Although Wal-Mart has taken their hits in the PR department over the past couple of years due to the
debatable impact of some of their business practices (even as it relates to the impact on local small businesses), they may have hit a homerun with this one - at least as it relates to small business development. Key tenants of community and economic development includes business development and job growth. If there are no mechanisms and financing to make this happen, economic empowerment for the lower class will just be a pipedream.

According to
NAIC, although minorities account for 30 percent of the U.S. population, less than 2 percent of all venture and private equity funds are invested in minority companies. There are many quality small businesses out there that could expand much further beyond their current capacity and capabilities - if they had access to capital. This scenario has to change dramatically if we as a society are truly committed to seeing communities come out of poverty and everyone having an opportunity to be economically empowered. Those with the means to do so must put their money where their mouth is and make these kind of investments the norm and not the exception.

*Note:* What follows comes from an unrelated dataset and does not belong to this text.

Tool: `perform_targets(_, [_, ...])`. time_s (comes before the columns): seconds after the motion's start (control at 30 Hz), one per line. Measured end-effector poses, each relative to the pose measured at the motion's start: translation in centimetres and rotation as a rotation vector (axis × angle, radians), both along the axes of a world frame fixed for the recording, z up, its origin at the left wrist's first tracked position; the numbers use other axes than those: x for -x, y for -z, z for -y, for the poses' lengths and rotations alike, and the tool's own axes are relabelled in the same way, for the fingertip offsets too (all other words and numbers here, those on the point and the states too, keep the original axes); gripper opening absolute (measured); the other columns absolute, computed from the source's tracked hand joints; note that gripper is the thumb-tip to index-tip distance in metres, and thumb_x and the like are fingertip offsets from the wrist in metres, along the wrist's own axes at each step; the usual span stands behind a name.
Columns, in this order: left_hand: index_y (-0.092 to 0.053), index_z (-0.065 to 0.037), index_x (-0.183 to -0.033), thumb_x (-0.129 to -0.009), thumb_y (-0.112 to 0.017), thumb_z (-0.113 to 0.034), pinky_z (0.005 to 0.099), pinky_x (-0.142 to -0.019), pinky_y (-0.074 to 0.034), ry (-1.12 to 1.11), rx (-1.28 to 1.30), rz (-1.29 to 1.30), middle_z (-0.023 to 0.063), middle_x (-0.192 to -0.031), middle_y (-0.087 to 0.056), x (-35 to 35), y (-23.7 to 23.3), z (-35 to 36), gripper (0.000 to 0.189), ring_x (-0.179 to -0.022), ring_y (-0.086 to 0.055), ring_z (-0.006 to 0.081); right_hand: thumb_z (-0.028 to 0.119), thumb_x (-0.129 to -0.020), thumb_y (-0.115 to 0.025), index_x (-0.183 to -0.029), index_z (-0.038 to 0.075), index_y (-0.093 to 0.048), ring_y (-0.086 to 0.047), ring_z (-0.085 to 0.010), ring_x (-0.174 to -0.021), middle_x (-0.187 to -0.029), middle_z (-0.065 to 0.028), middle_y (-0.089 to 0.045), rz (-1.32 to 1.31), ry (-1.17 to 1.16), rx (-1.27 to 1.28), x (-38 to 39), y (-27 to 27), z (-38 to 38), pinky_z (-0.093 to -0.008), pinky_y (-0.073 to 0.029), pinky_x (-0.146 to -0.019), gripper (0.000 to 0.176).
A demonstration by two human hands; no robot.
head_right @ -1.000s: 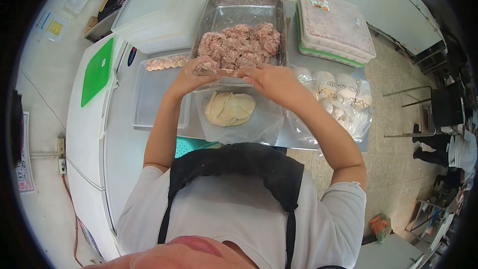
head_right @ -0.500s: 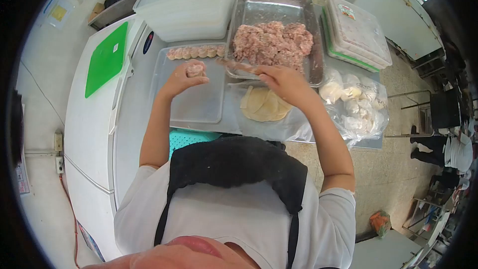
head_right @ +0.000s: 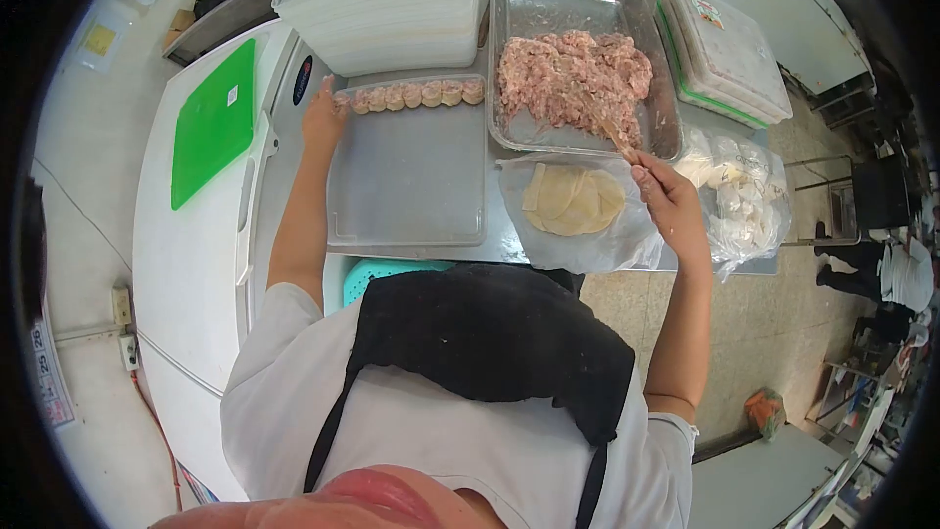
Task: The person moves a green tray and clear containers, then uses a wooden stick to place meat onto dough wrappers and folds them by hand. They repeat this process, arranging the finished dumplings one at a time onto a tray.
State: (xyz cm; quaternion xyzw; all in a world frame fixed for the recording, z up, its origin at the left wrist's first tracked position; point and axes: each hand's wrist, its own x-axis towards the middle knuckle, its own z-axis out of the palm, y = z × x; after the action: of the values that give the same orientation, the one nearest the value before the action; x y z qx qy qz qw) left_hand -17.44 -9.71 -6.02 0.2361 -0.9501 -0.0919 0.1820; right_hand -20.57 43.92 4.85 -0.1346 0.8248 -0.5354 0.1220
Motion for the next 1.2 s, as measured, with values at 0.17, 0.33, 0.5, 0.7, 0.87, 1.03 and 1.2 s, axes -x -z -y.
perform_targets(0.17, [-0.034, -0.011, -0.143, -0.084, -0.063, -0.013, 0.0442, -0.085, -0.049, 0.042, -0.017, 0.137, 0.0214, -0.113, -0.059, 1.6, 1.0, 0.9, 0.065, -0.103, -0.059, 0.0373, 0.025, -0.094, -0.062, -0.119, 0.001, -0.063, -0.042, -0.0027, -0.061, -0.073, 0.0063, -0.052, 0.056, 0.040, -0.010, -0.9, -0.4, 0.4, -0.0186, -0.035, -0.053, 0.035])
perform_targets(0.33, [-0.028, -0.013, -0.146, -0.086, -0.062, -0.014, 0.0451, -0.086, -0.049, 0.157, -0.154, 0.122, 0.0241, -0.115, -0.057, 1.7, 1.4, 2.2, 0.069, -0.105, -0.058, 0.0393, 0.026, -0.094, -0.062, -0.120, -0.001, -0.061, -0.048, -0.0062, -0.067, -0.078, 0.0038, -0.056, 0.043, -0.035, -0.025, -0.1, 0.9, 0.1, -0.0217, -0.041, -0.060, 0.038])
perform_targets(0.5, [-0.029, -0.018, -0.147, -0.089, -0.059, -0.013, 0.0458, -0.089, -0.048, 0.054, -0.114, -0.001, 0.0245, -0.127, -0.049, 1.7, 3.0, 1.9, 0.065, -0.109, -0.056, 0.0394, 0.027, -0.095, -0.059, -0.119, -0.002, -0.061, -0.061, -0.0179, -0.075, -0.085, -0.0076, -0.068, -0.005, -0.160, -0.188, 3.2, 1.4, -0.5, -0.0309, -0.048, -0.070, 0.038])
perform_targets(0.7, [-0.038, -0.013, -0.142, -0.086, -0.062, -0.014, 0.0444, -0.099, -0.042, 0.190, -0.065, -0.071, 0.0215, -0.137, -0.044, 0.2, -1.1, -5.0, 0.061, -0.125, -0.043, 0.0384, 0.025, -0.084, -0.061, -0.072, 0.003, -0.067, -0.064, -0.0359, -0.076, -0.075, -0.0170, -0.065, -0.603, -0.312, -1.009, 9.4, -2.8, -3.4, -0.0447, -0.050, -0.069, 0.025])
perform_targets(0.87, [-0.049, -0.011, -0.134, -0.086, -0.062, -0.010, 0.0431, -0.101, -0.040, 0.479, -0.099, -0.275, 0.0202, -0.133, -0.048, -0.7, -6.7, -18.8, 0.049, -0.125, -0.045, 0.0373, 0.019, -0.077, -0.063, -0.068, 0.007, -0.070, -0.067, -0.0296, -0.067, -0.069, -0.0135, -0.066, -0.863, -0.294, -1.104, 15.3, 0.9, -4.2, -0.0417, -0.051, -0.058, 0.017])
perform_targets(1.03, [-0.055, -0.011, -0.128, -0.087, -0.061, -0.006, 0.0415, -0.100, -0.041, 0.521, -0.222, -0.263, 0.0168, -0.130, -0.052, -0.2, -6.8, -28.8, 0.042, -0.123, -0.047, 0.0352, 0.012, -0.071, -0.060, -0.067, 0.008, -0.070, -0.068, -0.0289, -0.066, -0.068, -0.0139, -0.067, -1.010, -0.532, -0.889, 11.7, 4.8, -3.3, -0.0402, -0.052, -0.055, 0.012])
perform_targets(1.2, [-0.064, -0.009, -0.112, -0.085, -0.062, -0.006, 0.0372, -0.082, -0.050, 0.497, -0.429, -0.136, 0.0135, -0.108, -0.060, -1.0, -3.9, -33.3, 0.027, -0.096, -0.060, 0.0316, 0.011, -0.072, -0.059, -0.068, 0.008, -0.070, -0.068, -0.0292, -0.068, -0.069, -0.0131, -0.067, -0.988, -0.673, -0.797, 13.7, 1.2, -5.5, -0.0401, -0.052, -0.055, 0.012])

What should incent investors is the fact that investing in these companies is not like they are just blindly throwing money away. The investments must be prudent and strategic so that they can earn a return like they would with any other investment target. What should create even more of an attractive investment environment is the fact that minorities are starting businesses faster than any other segment of the population. Over the past several years, the growth rate for minority firms has exceeded those of all U.S. firms, both in the number of firms and revenues. Between 1992 and 1997, the number of minority-owned firms increased 29.6 percent, as compared to 3.9 percent for all U.S. firms. In 1997, there were more than 3 million minority firms. Of these, 84,000 have revenues in excess of $1 million and many are in high-growth industries, such as technology and health services. Businesses of this size, representing 55 percent of the jobs and 65 percent of the revenues of minority firms, are an important component of local and regional economies and of overall U.S. economy (Source: Minority Business Development Agency).

This could be a gold mine for many investment and venture capital firms, as well as corporations that are looking to bolster their supply chains and impact their communities through their supplier diversity programs.

Wal-Mart has shown some leadership in this area. Now the question is will other major corporations follow their lead?